_What this task involves:_
Only one stretch of the data below is needed. Output the lines from the one with "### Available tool" up to and including the one with "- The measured", exactly as they stand.

*** Data block ***

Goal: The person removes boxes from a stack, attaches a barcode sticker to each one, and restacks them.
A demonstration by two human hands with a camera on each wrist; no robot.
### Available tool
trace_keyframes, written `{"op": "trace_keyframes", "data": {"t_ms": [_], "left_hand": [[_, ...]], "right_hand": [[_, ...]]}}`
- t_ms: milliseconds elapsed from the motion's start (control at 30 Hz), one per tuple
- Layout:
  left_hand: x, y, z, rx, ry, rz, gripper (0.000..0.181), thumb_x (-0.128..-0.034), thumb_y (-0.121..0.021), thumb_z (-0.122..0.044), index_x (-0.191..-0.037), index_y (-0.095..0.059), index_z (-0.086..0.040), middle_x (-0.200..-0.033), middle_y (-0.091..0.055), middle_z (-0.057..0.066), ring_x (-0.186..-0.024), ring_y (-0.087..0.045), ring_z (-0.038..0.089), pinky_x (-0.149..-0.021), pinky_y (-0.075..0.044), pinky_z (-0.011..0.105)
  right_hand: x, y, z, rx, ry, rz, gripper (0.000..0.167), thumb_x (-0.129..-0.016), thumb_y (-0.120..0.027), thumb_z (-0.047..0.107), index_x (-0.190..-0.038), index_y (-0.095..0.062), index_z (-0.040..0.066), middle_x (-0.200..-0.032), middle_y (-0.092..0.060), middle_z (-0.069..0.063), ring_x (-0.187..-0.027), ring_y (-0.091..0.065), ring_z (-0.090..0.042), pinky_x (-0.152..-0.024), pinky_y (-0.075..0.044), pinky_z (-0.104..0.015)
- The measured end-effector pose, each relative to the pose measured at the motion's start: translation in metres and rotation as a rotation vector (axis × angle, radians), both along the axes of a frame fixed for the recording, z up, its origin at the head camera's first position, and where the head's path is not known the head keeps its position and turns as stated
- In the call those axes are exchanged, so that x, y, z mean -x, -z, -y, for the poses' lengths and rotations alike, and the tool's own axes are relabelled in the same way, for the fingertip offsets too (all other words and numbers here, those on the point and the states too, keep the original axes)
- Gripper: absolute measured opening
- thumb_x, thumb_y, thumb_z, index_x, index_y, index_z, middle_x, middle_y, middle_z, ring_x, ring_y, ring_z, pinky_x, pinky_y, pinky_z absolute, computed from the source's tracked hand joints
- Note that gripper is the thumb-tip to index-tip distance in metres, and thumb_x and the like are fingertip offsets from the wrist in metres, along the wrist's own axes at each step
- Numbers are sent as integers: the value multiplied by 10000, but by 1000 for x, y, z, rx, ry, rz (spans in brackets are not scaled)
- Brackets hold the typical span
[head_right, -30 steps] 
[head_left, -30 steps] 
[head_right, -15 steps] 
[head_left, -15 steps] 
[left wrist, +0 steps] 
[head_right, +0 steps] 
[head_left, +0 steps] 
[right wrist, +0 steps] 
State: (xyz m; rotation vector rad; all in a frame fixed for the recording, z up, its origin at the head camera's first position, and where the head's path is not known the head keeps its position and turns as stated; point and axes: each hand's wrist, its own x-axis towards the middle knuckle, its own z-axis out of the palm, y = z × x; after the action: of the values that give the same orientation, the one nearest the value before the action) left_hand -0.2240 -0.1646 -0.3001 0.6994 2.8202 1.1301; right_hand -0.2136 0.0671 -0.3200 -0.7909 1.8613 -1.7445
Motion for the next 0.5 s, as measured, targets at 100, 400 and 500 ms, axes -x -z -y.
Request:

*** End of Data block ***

_Output for this exercise:_
### Available tool
trace_keyframes, written `{"op": "trace_keyframes", "data": {"t_ms": [_], "left_hand": [[_, ...]], "right_hand": [[_, ...]]}}`
- t_ms: milliseconds elapsed from the motion's start (control at 30 Hz), one per tuple
- Layout:
  left_hand: x, y, z, rx, ry, rz, gripper (0.000..0.181), thumb_x (-0.128..-0.034), thumb_y (-0.121..0.021), thumb_z (-0.122..0.044), index_x (-0.191..-0.037), index_y (-0.095..0.059), index_z (-0.086..0.040), middle_x (-0.200..-0.033), middle_y (-0.091..0.055), middle_z (-0.057..0.066), ring_x (-0.186..-0.024), ring_y (-0.087..0.045), ring_z (-0.038..0.089), pinky_x (-0.149..-0.021), pinky_y (-0.075..0.044), pinky_z (-0.011..0.105)
  right_hand: x, y, z, rx, ry, rz, gripper (0.000..0.167), thumb_x (-0.129..-0.016), thumb_y (-0.120..0.027), thumb_z (-0.047..0.107), index_x (-0.190..-0.038), index_y (-0.095..0.062), index_z (-0.040..0.066), middle_x (-0.200..-0.032), middle_y (-0.092..0.060), middle_z (-0.069..0.063), ring_x (-0.187..-0.027), ring_y (-0.091..0.065), ring_z (-0.090..0.042), pinky_x (-0.152..-0.024), pinky_y (-0.075..0.044), pinky_z (-0.104..0.015)
- The measured end-effector pose, each relative to the pose measured at the motion's start: translation in metres and rotation as a rotation vector (axis × angle, radians), both along the axes of a frame fixed for the recording, z up, its origin at the head camera's first position, and where the head's path is not known the head keeps its position and turns as stated

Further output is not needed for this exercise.